(Records contained in a dataset)
★ ★ ★
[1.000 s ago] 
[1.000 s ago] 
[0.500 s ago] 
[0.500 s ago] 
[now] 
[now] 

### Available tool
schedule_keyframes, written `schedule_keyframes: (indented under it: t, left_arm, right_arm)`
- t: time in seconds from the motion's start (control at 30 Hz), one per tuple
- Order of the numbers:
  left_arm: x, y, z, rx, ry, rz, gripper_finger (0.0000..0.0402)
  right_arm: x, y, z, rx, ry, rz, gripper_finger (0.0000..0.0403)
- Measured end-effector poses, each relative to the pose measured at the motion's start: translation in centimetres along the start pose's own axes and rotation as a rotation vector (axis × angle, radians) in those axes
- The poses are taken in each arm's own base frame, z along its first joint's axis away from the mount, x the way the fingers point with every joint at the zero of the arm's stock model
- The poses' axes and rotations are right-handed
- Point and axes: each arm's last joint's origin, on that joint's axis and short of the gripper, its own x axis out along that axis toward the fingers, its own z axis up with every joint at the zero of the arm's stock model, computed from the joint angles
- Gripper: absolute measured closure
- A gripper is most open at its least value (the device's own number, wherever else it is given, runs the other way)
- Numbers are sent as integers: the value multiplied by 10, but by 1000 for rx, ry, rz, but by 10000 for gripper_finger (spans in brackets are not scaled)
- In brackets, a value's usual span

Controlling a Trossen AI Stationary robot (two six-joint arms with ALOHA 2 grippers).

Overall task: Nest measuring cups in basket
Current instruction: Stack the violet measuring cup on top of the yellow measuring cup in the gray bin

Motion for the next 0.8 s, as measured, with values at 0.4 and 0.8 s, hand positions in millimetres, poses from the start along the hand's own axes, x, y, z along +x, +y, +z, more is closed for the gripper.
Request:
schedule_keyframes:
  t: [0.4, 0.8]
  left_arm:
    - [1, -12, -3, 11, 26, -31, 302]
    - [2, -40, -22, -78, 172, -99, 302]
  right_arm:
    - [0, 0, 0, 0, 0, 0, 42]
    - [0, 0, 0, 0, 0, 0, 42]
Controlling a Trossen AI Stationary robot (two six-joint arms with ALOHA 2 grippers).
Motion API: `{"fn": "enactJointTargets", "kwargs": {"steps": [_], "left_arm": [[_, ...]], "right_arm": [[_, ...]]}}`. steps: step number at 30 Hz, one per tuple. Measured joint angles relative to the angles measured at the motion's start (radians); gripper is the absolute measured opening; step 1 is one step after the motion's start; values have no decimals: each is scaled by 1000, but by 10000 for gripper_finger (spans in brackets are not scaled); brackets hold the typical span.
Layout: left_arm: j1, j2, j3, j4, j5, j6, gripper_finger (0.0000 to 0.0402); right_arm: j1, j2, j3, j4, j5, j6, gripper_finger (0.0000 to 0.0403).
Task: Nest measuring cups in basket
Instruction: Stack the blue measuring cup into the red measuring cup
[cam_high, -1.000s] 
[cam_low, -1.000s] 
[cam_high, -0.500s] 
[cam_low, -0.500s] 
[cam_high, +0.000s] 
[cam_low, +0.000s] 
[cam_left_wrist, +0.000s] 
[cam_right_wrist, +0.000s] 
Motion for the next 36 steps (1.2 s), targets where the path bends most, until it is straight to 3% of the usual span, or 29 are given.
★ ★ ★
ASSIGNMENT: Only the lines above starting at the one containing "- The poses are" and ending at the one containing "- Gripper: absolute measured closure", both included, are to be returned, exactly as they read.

TASK OUTPUT:
- The poses are taken in each arm's own base frame, z along its first joint's axis away from the mount, x the way the fingers point with every joint at the zero of the arm's stock model
- The poses' axes and rotations are right-handed
- Point and axes: each arm's last joint's origin, on that joint's axis and short of the gripper, its own x axis out along that axis toward the fingers, its own z axis up with every joint at the zero of the arm's stock model, computed from the joint angles
- Gripper: absolute measured closure

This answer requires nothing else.